Work required: State the number of lines in the material below that contain the word "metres", without any other text.

Given data:
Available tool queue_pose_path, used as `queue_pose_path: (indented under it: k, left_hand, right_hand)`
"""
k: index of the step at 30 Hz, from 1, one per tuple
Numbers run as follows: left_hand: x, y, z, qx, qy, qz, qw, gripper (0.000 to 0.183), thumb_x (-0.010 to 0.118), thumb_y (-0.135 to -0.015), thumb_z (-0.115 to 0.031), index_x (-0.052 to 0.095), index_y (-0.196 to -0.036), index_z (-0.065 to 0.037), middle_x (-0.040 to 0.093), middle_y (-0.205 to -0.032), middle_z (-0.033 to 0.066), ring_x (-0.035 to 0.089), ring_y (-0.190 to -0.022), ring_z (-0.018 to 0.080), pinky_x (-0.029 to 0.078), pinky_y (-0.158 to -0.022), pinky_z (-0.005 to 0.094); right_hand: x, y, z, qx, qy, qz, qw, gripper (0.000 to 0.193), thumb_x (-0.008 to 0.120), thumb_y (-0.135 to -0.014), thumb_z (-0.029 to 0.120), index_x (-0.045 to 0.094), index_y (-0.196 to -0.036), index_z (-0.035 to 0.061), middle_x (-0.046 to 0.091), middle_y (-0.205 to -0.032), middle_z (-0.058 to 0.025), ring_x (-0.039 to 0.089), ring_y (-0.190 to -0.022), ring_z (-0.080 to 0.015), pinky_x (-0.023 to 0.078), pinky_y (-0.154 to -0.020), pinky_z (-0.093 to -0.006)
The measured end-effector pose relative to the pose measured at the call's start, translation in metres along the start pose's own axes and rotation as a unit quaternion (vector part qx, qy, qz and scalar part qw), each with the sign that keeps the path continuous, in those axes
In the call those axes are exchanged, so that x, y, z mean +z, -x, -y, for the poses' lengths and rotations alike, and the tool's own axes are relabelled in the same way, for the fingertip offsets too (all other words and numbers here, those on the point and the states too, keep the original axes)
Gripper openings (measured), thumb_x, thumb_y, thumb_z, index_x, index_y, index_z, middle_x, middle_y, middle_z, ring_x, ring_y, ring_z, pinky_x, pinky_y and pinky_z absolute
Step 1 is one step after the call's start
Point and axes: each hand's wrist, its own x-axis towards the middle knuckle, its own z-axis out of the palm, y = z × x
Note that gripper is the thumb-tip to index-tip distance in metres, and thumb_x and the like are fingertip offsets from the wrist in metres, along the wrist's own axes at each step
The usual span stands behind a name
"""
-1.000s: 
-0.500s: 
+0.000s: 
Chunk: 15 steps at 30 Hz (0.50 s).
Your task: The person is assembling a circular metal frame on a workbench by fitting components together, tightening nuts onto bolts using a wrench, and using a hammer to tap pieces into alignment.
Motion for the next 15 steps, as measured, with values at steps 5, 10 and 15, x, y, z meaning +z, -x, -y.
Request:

Answer box: 2